NAME

String::Comments::Extract - Extract comments from C/C++/JavaScript/Java source

VERSION

version 0.023

SYNOPSIS

use String::Comments::Extract;

my $source = <<_END_
/* A Hello World program

    Copyright Ty Coon
    // ...and Buckaroo Banzai
  "Yoyodyne"*/

void main() {
    printf("Hello, World.\n");
    printf("/* This is not a real comment */");
    printf("// Neither is this */");
    // But this is
}

// Last comment
_END_

my $comments = String::Comments::Extract::C->extract($source)
# ... returns the following result:

    /* A Hello World program
    
        Copyright Ty Coon
        // ...and Buckaroo Banzai
      "Yoyodyne"*/

      
        
        
        
        // But this is
    

    // Last comment

my @comments = String::Comments::Extract::C->collect($source)
# ... returns the following list:
    (
' A Hello World program

    Copyright Ty Coon
    // ...and Buckaroo Banzai
  "Yoyodyne"',
        ' But this is',
        ' Last comment',
    )

DESCRIPTION

String::Comments::Extract is a tool for extracting comments from C/C++/JavaScript/Java source. The extractor is implemented using an actual tokenizer (written in C via XS [adapted from JavaScript::Minifier::XS]). By using a tokenizer, it can correctly deal with notoriously problematic cases, such as comment-like structures embedded in strings:

std::cout << "This is not a // real C++ comment " << std::endl
printf("/* This is not a real C comment */\n");
# The extractor will ignore both of the above

String::Comments::Extract considers C/C++/JavaScript/Java comment structures the same, so, for now, it doesn't really matter which method you use (this means it will not complain about C++ style comments in C source).
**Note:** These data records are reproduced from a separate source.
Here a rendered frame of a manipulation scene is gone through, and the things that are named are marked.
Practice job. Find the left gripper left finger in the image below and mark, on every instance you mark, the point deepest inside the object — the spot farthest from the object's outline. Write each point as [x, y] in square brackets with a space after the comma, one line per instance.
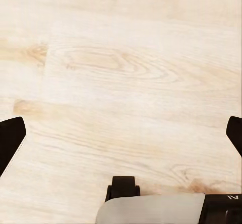
[12, 133]

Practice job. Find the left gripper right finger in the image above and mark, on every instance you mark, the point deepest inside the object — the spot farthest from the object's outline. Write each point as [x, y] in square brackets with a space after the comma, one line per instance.
[234, 132]

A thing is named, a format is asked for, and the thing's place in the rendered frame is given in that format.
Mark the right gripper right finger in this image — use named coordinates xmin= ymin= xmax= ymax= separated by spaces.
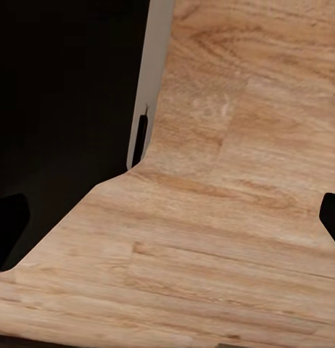
xmin=319 ymin=193 xmax=335 ymax=241

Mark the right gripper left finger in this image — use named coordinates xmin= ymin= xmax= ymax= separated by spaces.
xmin=0 ymin=193 xmax=30 ymax=269

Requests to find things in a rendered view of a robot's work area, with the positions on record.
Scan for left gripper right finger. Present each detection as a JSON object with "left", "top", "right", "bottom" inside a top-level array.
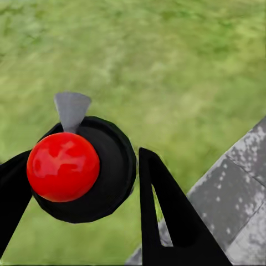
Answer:
[{"left": 137, "top": 148, "right": 233, "bottom": 266}]

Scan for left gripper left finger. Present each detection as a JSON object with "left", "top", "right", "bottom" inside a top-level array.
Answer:
[{"left": 0, "top": 150, "right": 33, "bottom": 258}]

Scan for pesticide atomizer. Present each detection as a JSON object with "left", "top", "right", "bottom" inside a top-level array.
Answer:
[{"left": 26, "top": 91, "right": 138, "bottom": 223}]

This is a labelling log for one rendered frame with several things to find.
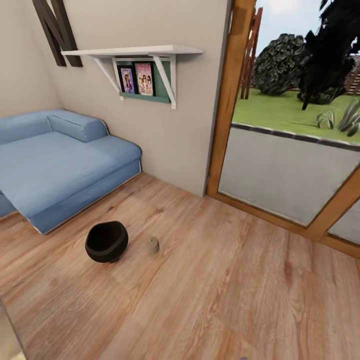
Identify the cauldron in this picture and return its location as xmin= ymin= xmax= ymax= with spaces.
xmin=85 ymin=220 xmax=129 ymax=264

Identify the pillar candle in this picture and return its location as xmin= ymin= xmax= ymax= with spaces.
xmin=145 ymin=236 xmax=160 ymax=255
The language agnostic interface to C/C++/JavaScript/Java comment extractor is accessible via String::Comments::Extract::SlashStar

# Can handle slash-star (/* */) and slash-slash (//) comments
String::Comments::Extract::SlashStar->extract
String::Comments::Extract::SlashStar->collect

METHODS

String::Comments::Extract::JavaScript->extract( <source> )

String::Comments::Extract::CPP->extract( <source> )

String::Comments::Extract::C->extract( <source> )

String::Comments::Extract::SlashStar->extract( <source> )

Returns a string representing the comments in <source>

Comment delimeters ( /* */ // ) are left in as-is

Whitespace of <source> is otherwise preserved, so you'll probably have to do some post-processing to get rid of some cruft.

String::Comments::Extract::JavaScript->collect( <source> )

String::Comments::Extract::CPP->collect( <source> )

String::Comments::Extract::C->collect( <source> )

String::Comments::Extract::SlashStar->collect( <source> )

Returns a list containing an item for each block- or line-comment in <source>

Comment delimeters ( /* */ // ) around the comment are removed

Whitespace outside of comments may not be preserved exactly

SEE ALSO

File::Comments

AUTHOR

Robert Krimen <robertkrimen@gmail.com>

COPYRIGHT AND LICENSE

This software is copyright (c) 2010 by Robert Krimen.

This is free software; you can redistribute it and/or modify it under the same terms as the Perl 5 programming language system itself.